No que diz respeito à execução, foi bastante feliz a produção de Rosetta Cucchi, que soube transmitir o ambiente bem italiano e manteve a emblemática cena do filme em que espaguete é servido aos esfomeados. Musicalmente, só merece elogios o desempenho do jovem maestro Francesco Cilluffo à frente da Orquestra del Teatro Carlo Felice, do coro. Todo o elenco, aliás, saiu-se muito bem. Como Bettina, Valentina Mastrangelo soube marcar as nuances da personagem, que teve momentos extremamente melodiosos, como as árias acima comentadas, e outros mais duros. Também tiveram bom desempenho Francesca Sartorato como Peppiniello e sobretudo Martina Belli, com sua voz bela e aveludada, como Gemma. Dentre os homens, embora Fabrizio Paesano, Alessandro Luongo e Alfonso Antoniozzi tenham interpretado muito bem, respectivamente, Eugenio, Felice e Don Gaetano, o grande destaque ficou com o experiente baixo Andrea Concetti no papel do Príncipe, o único personagem que teve as suas características satíricas não só mantidas como até ressaltadas.
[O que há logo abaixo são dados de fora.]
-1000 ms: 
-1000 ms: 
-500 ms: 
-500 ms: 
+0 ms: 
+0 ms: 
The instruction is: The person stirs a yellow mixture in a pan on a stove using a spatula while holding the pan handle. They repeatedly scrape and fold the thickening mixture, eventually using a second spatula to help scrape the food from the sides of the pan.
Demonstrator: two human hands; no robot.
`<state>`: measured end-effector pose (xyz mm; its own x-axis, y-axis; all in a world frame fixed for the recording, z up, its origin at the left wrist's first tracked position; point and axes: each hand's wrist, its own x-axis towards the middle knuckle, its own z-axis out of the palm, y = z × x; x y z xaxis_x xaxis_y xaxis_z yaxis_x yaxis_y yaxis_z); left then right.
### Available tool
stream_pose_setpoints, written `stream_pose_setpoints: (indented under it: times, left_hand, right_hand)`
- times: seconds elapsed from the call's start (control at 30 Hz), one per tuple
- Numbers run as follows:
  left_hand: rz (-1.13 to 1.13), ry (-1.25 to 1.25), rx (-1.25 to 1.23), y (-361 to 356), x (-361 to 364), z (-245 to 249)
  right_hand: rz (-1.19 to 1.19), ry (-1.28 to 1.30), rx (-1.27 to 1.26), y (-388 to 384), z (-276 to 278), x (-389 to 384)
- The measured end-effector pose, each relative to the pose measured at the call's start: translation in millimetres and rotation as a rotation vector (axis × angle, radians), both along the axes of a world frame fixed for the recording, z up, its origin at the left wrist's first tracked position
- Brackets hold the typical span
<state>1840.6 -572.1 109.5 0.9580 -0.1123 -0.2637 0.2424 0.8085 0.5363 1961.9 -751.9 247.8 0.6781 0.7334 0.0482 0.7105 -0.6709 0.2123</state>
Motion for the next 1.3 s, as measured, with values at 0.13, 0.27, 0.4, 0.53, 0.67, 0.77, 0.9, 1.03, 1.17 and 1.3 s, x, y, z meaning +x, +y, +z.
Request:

Apesar das observações acima, os eventuais pontos fracos da partitura ou do libreto não diminuem a importância do evento. É necessário que se componham novas óperas e não se pode esperar que sejam todas irrepreensíveis obras primas. Nem todas as obras com as quais já nos habituamos são obras primas livres de defeitos e, com raras e honrosas exceções, receberam críticas muito mais ácidas que esta após a estreia. Que outros teatros do mundo possam encenar Miseria e Nobiltà e que um numeroso público possa ver e pensar sobre essa nova ópera.